| WORK REQUEST |
All of the entries must be output exactly as they are.

| Dataset records |
..........

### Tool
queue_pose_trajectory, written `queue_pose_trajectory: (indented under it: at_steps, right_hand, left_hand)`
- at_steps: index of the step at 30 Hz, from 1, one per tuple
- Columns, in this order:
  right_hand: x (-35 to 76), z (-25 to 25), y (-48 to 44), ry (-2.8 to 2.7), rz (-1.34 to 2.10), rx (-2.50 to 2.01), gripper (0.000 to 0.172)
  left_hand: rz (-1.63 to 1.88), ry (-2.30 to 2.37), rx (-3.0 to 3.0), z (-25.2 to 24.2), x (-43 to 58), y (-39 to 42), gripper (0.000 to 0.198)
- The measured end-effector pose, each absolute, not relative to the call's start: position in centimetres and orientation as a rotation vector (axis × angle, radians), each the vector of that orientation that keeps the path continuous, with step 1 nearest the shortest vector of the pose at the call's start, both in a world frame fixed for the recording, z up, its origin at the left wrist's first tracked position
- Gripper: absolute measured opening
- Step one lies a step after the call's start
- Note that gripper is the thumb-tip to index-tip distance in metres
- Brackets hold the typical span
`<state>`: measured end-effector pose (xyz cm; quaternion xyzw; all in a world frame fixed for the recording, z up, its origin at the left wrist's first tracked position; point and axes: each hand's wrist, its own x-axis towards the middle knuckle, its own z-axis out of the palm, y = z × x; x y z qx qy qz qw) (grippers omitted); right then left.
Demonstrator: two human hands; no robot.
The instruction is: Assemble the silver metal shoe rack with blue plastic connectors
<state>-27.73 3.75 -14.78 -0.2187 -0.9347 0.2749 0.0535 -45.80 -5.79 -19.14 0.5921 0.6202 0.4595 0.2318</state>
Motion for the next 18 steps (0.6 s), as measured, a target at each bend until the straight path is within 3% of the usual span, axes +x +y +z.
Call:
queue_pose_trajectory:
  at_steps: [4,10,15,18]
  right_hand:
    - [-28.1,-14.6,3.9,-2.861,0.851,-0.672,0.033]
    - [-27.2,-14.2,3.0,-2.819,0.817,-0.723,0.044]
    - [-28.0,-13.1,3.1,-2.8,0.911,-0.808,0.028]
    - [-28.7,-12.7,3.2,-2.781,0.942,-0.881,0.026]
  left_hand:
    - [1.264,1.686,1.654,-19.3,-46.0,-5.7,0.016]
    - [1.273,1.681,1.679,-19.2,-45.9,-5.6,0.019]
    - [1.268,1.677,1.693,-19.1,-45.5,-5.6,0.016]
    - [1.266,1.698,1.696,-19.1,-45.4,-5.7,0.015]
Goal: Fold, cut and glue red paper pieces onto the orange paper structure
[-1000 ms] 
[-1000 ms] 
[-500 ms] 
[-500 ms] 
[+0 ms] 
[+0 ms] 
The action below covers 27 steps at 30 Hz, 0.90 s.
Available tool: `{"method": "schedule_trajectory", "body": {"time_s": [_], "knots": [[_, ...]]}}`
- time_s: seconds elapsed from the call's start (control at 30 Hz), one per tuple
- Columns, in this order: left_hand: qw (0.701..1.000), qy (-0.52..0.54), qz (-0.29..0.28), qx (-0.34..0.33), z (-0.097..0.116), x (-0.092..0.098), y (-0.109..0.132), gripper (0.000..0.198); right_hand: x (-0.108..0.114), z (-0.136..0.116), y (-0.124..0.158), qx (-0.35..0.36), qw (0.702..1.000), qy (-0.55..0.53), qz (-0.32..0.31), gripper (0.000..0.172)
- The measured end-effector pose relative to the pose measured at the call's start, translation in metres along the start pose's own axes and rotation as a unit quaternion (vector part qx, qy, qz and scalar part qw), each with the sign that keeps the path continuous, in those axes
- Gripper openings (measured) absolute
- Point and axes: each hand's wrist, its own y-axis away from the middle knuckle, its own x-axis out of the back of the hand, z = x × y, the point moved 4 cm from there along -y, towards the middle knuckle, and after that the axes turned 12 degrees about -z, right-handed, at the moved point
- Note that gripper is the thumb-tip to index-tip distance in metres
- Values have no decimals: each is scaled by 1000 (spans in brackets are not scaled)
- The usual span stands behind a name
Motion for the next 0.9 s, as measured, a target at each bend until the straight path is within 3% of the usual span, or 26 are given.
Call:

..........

| OUTPUT OF THE EXERCISE |
### Tool
queue_pose_trajectory, written `queue_pose_trajectory: (indented under it: at_steps, right_hand, left_hand)`
- at_steps: index of the step at 30 Hz, from 1, one per tuple
- Columns, in this order:
  right_hand: x (-35 to 76), z (-25 to 25), y (-48 to 44), ry (-2.8 to 2.7), rz (-1.34 to 2.10), rx (-2.50 to 2.01), gripper (0.000 to 0.172)
  left_hand: rz (-1.63 to 1.88), ry (-2.30 to 2.37), rx (-3.0 to 3.0), z (-25.2 to 24.2), x (-43 to 58), y (-39 to 42), gripper (0.000 to 0.198)
- The measured end-effector pose, each absolute, not relative to the call's start: position in centimetres and orientation as a rotation vector (axis × angle, radians), each the vector of that orientation that keeps the path continuous, with step 1 nearest the shortest vector of the pose at the call's start, both in a world frame fixed for the recording, z up, its origin at the left wrist's first tracked position
- Gripper: absolute measured opening
- Step one lies a step after the call's start
- Note that gripper is the thumb-tip to index-tip distance in metres
- Brackets hold the typical span
`<state>`: measured end-effector pose (xyz cm; quaternion xyzw; all in a world frame fixed for the recording, z up, its origin at the left wrist's first tracked position; point and axes: each hand's wrist, its own x-axis towards the middle knuckle, its own z-axis out of the palm, y = z × x; x y z qx qy qz qw) (grippers omitted); right then left.
Demonstrator: two human hands; no robot.
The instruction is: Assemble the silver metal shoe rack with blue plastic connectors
<state>-27.73 3.75 -14.78 -0.2187 -0.9347 0.2749 0.0535 -45.80 -5.79 -19.14 0.5921 0.6202 0.4595 0.2318</state>
Motion for the next 18 steps (0.6 s), as measured, a target at each bend until the straight path is within 3% of the usual span, axes +x +y +z.
Call:
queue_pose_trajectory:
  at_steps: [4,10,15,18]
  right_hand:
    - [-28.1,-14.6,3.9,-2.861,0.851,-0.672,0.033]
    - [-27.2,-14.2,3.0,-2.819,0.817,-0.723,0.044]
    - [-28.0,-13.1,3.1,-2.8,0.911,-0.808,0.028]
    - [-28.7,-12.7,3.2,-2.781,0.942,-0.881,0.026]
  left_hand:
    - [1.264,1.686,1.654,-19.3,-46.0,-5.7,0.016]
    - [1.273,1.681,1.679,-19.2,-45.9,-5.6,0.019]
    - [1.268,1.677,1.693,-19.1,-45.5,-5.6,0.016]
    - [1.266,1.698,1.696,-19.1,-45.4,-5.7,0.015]
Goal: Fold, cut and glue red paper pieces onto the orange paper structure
[-1000 ms] 
[-1000 ms] 
[-500 ms] 
[-500 ms] 
[+0 ms] 
[+0 ms] 
The action below covers 27 steps at 30 Hz, 0.90 s.
Available tool: `{"method": "schedule_trajectory", "body": {"time_s": [_], "knots": [[_, ...]]}}`
- time_s: seconds elapsed from the call's start (control at 30 Hz), one per tuple
- Columns, in this order: left_hand: qw (0.701..1.000), qy (-0.52..0.54), qz (-0.29..0.28), qx (-0.34..0.33), z (-0.097..0.116), x (-0.092..0.098), y (-0.109..0.132), gripper (0.000..0.198); right_hand: x (-0.108..0.114), z (-0.136..0.116), y (-0.124..0.158), qx (-0.35..0.36), qw (0.702..1.000), qy (-0.55..0.53), qz (-0.32..0.31), gripper (0.000..0.172)
- The measured end-effector pose relative to the pose measured at the call's start, translation in metres along the start pose's own axes and rotation as a unit quaternion (vector part qx, qy, qz and scalar part qw), each with the sign that keeps the path continuous, in those axes
- Gripper openings (measured) absolute
- Point and axes: each hand's wrist, its own y-axis away from the middle knuckle, its own x-axis out of the back of the hand, z = x × y, the point moved 4 cm from there along -y, towards the middle knuckle, and after that the axes turned 12 degrees about -z, right-handed, at the moved point
- Note that gripper is the thumb-tip to index-tip distance in metres
- Values have no decimals: each is scaled by 1000 (spans in brackets are not scaled)
- The usual span stands behind a name
Motion for the next 0.9 s, as measured, a target at each bend until the straight path is within 3% of the usual span, or 26 are given.
Call:

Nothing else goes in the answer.